### WHAT THE TASK ASKS
Print out each entry below exactly, please.

+-------+

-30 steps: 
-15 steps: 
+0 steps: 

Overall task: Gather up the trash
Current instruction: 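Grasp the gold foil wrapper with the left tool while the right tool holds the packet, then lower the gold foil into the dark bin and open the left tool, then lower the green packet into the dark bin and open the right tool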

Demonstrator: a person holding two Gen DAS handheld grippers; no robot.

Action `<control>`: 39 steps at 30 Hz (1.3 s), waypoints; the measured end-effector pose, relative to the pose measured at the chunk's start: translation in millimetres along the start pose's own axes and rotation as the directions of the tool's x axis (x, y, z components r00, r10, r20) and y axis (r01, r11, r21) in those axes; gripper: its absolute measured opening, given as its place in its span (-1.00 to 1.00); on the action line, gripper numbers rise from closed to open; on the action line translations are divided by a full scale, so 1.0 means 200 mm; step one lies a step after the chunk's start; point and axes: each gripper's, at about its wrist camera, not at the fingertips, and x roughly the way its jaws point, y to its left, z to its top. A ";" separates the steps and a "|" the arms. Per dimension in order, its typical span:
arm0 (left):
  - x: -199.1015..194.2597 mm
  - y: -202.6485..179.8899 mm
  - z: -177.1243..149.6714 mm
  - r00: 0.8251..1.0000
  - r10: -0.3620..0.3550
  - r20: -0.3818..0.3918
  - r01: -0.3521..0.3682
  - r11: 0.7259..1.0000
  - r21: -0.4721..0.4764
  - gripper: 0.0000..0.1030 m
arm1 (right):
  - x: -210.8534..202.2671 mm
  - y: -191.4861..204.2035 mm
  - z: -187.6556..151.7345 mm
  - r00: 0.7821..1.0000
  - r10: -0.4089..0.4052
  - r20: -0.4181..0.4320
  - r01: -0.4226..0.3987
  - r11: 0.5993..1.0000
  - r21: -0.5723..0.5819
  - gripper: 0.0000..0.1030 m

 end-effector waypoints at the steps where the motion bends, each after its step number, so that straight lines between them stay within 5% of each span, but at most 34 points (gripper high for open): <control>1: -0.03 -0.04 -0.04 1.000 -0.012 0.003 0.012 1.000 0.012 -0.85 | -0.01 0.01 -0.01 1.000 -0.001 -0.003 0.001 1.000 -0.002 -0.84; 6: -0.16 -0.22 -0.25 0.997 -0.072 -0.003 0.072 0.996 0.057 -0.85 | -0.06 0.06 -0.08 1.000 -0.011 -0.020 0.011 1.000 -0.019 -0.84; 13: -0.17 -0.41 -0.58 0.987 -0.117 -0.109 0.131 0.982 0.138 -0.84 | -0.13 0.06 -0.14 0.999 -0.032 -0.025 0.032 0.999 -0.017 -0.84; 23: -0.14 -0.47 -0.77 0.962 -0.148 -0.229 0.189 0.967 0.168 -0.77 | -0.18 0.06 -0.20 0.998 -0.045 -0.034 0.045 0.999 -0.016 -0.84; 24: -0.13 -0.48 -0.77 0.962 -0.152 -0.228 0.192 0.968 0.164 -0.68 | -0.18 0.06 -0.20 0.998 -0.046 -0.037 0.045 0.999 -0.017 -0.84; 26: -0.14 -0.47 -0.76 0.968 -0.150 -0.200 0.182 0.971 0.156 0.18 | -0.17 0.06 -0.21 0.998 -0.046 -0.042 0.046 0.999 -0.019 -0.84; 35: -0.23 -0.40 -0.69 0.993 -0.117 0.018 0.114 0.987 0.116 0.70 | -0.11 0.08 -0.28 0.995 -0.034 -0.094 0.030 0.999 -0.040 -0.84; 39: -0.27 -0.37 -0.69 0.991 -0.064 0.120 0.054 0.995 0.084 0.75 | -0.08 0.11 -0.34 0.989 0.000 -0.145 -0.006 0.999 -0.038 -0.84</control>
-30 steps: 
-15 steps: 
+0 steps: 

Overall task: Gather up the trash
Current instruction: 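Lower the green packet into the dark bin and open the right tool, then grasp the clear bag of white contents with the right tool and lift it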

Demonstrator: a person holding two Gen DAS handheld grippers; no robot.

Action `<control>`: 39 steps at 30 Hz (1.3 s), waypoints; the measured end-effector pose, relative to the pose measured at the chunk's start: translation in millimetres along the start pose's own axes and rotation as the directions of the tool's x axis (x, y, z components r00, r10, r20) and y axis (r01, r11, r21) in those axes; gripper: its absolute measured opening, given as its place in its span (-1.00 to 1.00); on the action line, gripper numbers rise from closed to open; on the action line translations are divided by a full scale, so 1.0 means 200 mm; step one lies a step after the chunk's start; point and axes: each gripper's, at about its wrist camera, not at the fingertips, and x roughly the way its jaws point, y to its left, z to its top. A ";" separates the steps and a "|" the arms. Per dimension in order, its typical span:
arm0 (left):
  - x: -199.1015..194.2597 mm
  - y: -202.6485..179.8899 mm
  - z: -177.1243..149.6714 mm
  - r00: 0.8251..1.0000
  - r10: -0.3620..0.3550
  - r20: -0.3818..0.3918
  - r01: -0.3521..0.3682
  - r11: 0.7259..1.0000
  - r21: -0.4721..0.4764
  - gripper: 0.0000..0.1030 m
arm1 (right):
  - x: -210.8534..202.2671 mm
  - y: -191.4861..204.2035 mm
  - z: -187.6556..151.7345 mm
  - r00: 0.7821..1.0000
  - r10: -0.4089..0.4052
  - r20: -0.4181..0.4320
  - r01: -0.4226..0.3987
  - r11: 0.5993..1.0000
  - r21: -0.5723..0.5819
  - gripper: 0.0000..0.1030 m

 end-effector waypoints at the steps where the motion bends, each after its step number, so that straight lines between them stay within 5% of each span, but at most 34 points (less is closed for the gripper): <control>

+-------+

### RESPONSE TO THIS TASK
-30 steps: 
-15 steps: 
+0 steps: 

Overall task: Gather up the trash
Current instruction: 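Grasp the gold foil wrapper with the left tool while the right tool holds the packet, then lower the gold foil into the dark bin and open the left tool, then lower the green packet into the dark bin and open the right tool
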
Demonstrator: a person holding two Gen DAS handheld grippers; no robot.

Action `<control>`: 39 steps at 30 Hz (1.3 s), waypoints; the measured end-effector pose, relative to the pose measured at the chunk's start: translation in millimetres along the start pose's own axes and rotation as the directions of the tool's x axis (x, y, z components r00, r10, r20) and y axis (r01, r11, r21) in those axes; gripper: its absolute measured opening, given as its place in its span (-1.00 to 1.00); on the action line, gripper numbers rise from closed to open; on the action line translations are divided by a full scale, so 1.0 means 200 mm; step one lies a step after the chunk's start; point and axes: each gripper's, at about its wrist camera, not at the fingertips, and x roughly the way its jaws point, y to its left, z to its top. A ";" separates the steps and a "|" the arms. Per dimension in order, its typical span:
arm0 (left):
  - x: -199.1015..194.2597 mm
  - y: -202.6485..179.8899 mm
  - z: -177.1243..149.6714 mm
  - r00: 0.8251..1.0000
  - r10: -0.3620..0.3550
  - r20: -0.3818..0.3918
  - r01: -0.3521..0.3682
  - r11: 0.7259..1.0000
  - r21: -0.4721..0.4764
  - gripper: 0.0000..0.1030 m
arm1 (right):
  - x: -210.8534..202.2671 mm
  - y: -191.4861..204.2035 mm
  - z: -187.6556..151.7345 mm
  - r00: 0.7821..1.0000
  - r10: -0.4089..0.4052
  - r20: -0.4181..0.4320
  - r01: -0.4226..0.3987
  - r11: 0.5993..1.0000
  - r21: -0.5723..0.5819
  - gripper: 0.0000..0.1030 m

 end-effector waypoints at the steps where the motion bends, each after its step number, so that straight lines between them stay within 5% of each span, but at most 34 points (gripper high for open): <control>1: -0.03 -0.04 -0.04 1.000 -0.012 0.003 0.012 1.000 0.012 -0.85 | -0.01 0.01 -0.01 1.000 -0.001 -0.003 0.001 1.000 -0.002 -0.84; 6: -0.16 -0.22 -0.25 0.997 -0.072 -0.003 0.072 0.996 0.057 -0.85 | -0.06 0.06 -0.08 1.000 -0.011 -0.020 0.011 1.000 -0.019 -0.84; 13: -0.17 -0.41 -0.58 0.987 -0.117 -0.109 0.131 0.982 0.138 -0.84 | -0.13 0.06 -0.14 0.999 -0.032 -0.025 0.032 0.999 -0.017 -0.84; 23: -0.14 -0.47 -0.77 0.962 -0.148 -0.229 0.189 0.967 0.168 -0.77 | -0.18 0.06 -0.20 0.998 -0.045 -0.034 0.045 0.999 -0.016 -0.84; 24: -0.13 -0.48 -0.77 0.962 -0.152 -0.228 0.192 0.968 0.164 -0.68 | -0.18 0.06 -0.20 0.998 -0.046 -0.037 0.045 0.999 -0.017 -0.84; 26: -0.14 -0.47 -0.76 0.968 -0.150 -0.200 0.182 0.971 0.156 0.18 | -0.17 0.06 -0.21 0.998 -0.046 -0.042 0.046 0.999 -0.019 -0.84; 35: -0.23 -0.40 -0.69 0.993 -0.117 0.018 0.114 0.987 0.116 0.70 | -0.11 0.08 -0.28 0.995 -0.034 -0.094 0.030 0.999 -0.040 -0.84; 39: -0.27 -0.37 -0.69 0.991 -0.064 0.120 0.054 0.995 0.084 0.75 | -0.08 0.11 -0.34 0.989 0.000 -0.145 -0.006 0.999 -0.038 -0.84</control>
-30 steps: 
-15 steps: 
+0 steps: 

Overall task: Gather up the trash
Current instruction: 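Lower the green packet into the dark bin and open the right tool, then grasp the clear bag of white contents with the right tool and lift it
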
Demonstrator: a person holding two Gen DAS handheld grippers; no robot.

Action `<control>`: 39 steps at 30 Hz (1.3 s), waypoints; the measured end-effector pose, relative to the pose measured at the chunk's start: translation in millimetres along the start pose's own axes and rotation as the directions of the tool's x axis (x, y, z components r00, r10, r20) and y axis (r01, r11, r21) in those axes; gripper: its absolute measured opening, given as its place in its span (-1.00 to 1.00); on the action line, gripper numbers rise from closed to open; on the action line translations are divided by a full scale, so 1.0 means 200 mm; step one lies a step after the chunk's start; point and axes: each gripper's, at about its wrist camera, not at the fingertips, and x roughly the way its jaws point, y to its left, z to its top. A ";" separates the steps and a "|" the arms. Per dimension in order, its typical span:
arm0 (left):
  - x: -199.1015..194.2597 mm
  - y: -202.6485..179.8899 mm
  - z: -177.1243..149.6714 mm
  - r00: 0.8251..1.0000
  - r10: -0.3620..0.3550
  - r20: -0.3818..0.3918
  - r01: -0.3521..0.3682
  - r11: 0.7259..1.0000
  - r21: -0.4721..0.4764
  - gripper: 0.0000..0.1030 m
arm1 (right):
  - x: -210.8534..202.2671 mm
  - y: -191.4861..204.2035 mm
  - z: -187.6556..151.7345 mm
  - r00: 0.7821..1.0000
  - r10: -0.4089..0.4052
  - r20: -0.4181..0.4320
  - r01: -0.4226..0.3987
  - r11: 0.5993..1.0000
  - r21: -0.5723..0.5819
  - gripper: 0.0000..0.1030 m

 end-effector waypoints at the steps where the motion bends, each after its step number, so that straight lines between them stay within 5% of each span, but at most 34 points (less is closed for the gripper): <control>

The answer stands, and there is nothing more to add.